Following the internal assessment, the CCCS recommends an organization:

  • Develop a plan to assist with detecting, monitoring, and responding to incidents;
  • Develop protocols to automatically install patches for operating systems and applications to address exploits;
  • Enable security software on networked devices;
  • Secure networked devices by ensuring all default profiles and passwords on devices are changed, and unnecessary functionality is disabled;
  • Utilize strong user authentication, such as two-factor authentication;
  • Provide training to employees on basic security practices;
  • Encrypt and backup data, ideally to a secure external location;
  • Secure access and use of mobile networked devices, such as cell phones;
  • Establish perimeter defences such as firewalls;
  • Ensure outsourced cloud and IT services are secure;
  • Ensure any websites controlled by the organization with sensitive information adhere to recognized secure protocols;
  • Implement access control and authorization protocols for user access; and
  • Secure portable media and control use and access.

Many of the recommended steps may appear seem to be simple common-sense, but the guidelines are a notable attempt at incorporating disparate elements involving IT, HR, and management into a cohesive strategy encompassing both obvious and less-obvious areas of vulnerability an organization may have.

Cyber Security for Medical Devices

Canada's approach to both cyber security and privacy tends to principles-based rather than prescriptive. Consequently, it tends to be short on technology-specific guidance. Health Canada bucked this trend in June by releasing a guidance document to assist medical device manufacturers in making their products more cyber secure.[11] The document cites the National Institute of Standards and Technology (NIST) document "Framework for Improving Critical Infrastructure Cybersecurity" and establishes a number of design principles for medical devices, including "secure communications," "data integrity and confidentiality," and "user access"; it also sets out license application requirements to allow Health Canada to assess whether devices are sufficiently secure. While guidance documents do not have the force of law, they may provide a yardstick against which to measure the extent to which manufacturers of compromised devices observed their standard of care.

More Input from OSFI

The Office of the Superintendent of Financial Institutions (OSFI) has been among the more proactive of Canadian regulators in providing cyber security guidance to its constituents. In January, OSFI released an advisory[12] (which came into force March 31, 2019). The Advisory establishes a mandatory reporting requirement (to OSFI, not to the OPC) for federally regulated financial institutions that requires them to report technology or cyber security incidents (defined to include incidents that "have the potential to, or has been assessed to, materially impact the normal operations of a FRFI, including confidentiality, integrity or availability of its systems and information") to their Lead Supervisors where such incidents are deemed by the institution to "be of a high or critical severity level."[13] The advisory sets out characteristics and examples of reportable incidents to assist institutions in determining whether incidents must be reported.
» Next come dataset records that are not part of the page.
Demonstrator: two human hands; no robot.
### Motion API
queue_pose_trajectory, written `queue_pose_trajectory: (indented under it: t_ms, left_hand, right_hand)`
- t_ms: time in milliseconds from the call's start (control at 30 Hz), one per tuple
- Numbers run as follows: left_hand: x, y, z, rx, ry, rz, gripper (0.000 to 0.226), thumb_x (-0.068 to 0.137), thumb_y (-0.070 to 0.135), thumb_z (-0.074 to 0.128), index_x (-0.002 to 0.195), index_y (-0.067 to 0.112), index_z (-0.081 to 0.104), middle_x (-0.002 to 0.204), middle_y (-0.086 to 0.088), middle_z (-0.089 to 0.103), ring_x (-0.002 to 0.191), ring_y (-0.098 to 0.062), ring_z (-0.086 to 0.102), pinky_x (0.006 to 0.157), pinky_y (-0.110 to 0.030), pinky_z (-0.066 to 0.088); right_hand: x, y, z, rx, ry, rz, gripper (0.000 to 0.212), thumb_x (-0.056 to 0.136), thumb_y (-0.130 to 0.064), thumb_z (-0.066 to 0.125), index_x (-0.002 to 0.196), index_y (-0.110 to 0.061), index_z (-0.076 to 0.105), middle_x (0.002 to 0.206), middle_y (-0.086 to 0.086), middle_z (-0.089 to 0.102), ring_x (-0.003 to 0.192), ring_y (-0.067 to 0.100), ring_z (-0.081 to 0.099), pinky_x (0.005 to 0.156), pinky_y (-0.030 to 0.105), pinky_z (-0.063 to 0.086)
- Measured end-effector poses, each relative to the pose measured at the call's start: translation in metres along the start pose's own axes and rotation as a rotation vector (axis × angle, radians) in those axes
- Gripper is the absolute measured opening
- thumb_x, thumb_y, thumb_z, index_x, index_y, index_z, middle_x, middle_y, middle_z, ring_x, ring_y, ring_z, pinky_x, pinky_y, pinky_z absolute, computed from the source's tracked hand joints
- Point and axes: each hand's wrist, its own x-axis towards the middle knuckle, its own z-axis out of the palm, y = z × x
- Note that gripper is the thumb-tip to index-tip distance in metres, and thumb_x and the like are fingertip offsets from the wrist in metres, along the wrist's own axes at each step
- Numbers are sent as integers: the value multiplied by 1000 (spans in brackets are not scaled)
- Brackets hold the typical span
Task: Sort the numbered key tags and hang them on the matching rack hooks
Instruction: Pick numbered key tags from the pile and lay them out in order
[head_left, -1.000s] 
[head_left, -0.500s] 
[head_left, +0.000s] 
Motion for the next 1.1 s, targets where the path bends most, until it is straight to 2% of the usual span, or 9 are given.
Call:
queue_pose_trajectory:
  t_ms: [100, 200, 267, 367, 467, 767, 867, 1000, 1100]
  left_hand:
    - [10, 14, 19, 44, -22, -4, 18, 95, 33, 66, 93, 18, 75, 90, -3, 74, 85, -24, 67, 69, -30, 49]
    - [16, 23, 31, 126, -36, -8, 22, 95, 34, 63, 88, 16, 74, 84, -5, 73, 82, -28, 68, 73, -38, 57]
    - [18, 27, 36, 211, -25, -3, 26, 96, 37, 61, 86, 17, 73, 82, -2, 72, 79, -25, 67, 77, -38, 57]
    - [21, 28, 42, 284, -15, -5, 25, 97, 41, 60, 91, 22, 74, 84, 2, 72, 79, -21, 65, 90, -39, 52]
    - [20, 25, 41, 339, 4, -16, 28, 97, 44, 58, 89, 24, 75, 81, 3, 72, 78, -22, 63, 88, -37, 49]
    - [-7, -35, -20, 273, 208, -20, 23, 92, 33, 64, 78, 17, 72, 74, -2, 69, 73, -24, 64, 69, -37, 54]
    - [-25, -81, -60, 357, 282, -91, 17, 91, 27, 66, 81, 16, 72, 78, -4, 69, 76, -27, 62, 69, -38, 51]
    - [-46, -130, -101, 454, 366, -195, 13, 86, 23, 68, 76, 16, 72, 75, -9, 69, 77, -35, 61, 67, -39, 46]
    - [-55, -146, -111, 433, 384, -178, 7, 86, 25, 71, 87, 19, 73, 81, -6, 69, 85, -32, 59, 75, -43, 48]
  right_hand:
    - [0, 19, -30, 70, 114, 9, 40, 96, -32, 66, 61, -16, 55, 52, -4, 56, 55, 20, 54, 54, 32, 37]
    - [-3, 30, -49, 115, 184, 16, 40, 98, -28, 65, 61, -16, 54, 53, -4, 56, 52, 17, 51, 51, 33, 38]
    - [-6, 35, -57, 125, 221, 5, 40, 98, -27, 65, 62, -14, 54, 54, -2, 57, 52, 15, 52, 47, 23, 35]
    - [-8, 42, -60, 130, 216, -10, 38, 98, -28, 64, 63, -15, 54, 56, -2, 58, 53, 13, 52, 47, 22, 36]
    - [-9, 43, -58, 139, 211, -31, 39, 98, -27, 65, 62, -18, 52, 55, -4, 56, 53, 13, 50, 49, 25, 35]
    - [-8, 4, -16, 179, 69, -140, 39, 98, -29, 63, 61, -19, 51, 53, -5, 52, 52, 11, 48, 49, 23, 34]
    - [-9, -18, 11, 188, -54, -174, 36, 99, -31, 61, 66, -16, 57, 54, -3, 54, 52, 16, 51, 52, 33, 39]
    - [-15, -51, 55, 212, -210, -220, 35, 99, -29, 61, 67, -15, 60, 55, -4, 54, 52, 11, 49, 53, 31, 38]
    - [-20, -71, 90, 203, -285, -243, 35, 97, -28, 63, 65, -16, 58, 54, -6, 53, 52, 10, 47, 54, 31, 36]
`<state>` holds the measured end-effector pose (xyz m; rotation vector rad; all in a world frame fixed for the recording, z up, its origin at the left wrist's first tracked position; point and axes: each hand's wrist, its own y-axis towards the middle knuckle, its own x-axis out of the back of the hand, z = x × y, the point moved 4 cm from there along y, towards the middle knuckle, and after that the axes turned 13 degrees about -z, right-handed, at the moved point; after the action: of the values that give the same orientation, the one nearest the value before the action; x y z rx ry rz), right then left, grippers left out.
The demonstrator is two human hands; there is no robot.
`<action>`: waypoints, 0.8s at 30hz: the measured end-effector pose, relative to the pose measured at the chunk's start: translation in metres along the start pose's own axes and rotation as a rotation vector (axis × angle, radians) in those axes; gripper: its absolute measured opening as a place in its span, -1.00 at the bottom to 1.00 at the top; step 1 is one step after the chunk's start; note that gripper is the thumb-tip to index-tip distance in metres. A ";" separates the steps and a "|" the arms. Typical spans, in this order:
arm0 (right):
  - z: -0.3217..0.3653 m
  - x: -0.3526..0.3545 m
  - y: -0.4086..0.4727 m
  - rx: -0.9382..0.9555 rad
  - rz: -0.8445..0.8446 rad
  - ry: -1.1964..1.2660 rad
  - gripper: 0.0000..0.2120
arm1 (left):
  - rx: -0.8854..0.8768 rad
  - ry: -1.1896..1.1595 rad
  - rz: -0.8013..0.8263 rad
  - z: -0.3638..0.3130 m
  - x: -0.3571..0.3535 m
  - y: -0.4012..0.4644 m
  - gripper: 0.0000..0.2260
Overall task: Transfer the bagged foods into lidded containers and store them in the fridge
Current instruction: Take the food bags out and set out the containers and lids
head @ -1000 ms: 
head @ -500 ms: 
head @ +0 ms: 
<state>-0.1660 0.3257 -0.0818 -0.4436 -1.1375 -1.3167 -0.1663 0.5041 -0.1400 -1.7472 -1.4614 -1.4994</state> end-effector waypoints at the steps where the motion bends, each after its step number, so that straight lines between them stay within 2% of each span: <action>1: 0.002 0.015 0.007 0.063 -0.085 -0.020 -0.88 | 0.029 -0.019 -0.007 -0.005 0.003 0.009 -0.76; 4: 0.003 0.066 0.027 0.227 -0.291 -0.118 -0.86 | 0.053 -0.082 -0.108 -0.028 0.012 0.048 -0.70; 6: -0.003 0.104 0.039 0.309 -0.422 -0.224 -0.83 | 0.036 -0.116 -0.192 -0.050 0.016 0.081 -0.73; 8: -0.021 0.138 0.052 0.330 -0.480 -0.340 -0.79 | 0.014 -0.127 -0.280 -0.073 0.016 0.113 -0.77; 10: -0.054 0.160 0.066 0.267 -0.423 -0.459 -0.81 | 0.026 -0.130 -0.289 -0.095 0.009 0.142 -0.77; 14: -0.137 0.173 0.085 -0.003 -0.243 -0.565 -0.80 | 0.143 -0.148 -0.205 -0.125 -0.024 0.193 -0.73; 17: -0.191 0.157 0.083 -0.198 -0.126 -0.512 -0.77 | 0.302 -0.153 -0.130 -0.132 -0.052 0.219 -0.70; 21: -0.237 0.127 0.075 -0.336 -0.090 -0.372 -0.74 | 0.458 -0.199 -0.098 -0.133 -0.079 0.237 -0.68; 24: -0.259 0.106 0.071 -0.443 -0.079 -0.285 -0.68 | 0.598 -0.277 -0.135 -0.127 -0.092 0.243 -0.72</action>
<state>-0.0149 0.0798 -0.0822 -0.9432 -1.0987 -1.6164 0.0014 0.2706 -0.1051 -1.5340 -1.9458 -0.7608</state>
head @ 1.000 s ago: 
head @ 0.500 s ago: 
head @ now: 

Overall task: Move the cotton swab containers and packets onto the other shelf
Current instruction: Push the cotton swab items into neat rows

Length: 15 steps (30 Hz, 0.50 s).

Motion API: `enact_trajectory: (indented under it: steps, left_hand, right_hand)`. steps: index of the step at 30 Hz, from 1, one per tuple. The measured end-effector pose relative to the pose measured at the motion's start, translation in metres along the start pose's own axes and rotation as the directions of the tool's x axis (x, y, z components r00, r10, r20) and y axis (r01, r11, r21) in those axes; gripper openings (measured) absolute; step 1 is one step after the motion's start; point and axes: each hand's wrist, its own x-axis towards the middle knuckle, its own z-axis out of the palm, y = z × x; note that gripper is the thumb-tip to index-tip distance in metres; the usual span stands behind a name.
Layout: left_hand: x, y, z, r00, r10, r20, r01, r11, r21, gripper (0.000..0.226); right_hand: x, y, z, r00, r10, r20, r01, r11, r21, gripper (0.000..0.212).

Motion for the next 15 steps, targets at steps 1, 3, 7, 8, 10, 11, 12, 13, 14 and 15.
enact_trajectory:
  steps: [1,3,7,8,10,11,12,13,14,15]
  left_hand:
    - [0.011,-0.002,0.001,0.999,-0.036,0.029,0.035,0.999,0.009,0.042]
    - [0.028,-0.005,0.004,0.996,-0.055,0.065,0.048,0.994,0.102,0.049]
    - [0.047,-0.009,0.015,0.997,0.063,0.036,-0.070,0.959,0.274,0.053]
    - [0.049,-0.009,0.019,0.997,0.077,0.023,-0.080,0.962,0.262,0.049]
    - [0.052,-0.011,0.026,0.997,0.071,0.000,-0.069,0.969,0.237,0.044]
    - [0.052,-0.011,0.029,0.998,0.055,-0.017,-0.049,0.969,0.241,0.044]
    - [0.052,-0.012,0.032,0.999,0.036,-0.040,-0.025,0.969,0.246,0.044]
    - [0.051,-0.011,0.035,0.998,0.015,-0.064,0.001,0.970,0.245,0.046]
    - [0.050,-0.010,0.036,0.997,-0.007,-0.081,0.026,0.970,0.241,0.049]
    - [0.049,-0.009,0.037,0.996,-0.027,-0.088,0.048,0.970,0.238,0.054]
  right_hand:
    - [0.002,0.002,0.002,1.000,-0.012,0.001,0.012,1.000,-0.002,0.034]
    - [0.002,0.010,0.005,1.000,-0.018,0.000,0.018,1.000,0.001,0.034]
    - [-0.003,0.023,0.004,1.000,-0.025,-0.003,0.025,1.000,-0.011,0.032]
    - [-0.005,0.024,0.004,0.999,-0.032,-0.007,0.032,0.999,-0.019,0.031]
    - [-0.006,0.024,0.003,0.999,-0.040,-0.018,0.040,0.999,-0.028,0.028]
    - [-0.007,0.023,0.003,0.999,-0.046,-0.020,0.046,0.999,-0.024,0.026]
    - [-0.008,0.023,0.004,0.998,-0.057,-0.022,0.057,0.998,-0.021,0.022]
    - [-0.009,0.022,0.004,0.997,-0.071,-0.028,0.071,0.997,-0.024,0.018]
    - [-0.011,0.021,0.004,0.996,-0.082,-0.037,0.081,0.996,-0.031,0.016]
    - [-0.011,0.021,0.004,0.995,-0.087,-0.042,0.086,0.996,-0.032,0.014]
Notably, the advisory requires incidents be reported as quickly as possible but no later than 72 hours after an incident is determined to be reportable. This is more prescriptive and arguably shorter deadline than those imposed under federal and provincial privacy statutes.


Canadian businesses are finishing 2019 with a better understanding of what is expected of them by the government and regulators with respect to their cyber security position. This will assist proactive businesses in addressing their exposure to cybersecurity risks, and also may assist in articulating the standard of care if and when a breach leads to litigation. It will be interesting to watch this trend further develop in 2020, and how businesses respond.

[10] Defined as having fewer than 500 employees.